The gameplay expereince for these games, however, are very different, especially for mid-to-last stages of games. In my opinion, CoC offers the most competitive experience among all games, followed by E&A, BB and DM. People who play CoC usually have great incentives to upgrade their defense to maintain competitiveness. E&A offers a similar experience, but less competitive. BB are more casual combat experience and doesn’t require players to keep invest time and money. DM focuses on expansion and upgrading, not so much on competing.

The Main Reasons

The main reasons that create different gameplay experience are battle mechanic, game economy, social element, and visual transformation effects.

Battle Mechanic

From the comparison, we can clearly see that CoC offers a more advanced battle mechanic and rewarding PvP experience. These features drive users to study the troop, base design, offense and defense strategies and engage in PvP deeply. BB, for example, has a very harsh win condition ,which basically punish PvP and drives users back to fight NPCs.

Game Economy

Game economy in CoC is more balanced and encourages player to do mirror attack, which increases competitiveness. DM, however, has a very steep upgrading curvey and quick runrate for resources. This causes, most of time, players don’t have enough resource to upgrade. Since the game is not rewarding very much in PvP, this will leave players one option — pay to upgrade. Well, we know in F2P games, 98% users don’t pay.

Social Elements

social is about competition and collaboration. CoC implemented this principle very well. A clan memeber benefits a lot from inteacting with other players. If you don’t donate, you might be kick off from the clan; if you don’t reach a donate/receive ration, you might be kick off; If you don’t engage in clan wars, you might be kick off. Everything CoC does is to promote a colloration and also competing environment within the clan. So members have incentives and pressure to grow and help each other grow.

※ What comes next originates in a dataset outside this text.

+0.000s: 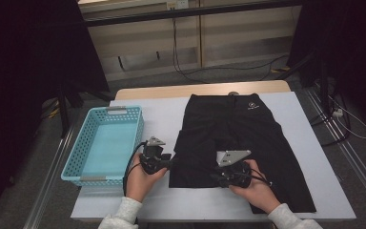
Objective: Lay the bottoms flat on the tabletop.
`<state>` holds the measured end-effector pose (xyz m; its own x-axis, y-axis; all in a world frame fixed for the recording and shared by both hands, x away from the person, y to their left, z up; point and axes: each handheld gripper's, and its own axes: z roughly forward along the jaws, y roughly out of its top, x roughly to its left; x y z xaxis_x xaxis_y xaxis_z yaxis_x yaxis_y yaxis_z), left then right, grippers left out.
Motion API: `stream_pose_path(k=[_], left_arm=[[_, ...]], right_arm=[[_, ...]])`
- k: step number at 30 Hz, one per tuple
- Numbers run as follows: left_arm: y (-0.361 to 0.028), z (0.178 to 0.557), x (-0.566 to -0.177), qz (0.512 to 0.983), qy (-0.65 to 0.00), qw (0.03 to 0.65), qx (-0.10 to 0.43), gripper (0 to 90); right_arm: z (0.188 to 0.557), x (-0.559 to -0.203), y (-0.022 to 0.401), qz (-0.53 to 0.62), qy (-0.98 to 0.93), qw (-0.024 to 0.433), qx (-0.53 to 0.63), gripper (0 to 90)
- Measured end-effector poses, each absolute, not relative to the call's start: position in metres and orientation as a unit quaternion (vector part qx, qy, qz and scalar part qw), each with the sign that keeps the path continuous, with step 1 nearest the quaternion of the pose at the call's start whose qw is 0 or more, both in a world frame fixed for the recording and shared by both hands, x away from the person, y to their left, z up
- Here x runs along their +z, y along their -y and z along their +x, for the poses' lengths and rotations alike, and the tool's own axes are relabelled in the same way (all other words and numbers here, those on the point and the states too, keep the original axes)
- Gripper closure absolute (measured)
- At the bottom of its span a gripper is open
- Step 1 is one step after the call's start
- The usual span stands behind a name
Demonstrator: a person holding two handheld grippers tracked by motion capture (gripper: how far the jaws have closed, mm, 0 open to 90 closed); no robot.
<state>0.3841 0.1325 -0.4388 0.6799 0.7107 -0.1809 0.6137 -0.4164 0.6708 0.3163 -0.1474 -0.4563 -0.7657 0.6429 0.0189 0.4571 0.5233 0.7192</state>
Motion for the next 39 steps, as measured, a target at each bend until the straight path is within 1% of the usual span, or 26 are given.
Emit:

The other three games have clans, too, but not reinforce the competition and collaboration.

Visual Transformation Effects

All 4 games give users great visual transformation as they upgrade their defense/offense units, buildings and THs. But CoC does the best job. every building, every troop at every level are almost different from the lower level. This create great needs for users to get the advanced troops. When you see a level 9 TH or level 7 motars, you immediate response is “WoW, I will upgrade to get that”. Needles to say, to get that beautiful TH, you need to battle.

Put Things Together

With same core loop but very different combat mechanics, game economy, social features and graphic designs, these four games all create unique gameplay experience. There is no bad or wrong design. But CoC obviously offers more competitive, more depth of, and more meaningful choices within, gameplay. Competitiveness arguably is the most poweful way to drive play progress. So CoC monetizes very well among these games.

One more thing: based on the analysis, I believe E&A still has potential to climb the top chart, and DM will be more likely to decline.

PS: Added in Sept-2015. When I said DM has a very steep upgrade curve so that its very hard to do farming, I was thinking that this mechanism keep players from leveling up. I wasn’t clear at the time. What hurts the players in DM is lack of achievable goals, therefore lack of meaningful progression. Steep upgrade curve does drive monetization, but it also makes upgrading very very hard, which frustrated users a lot. After looting and farming for some time, players will find that they’ll never be able to upgrade a defense or offense building. As a result, they will not experience a meaningful progression in the game. This is the root cause of DM loosing players.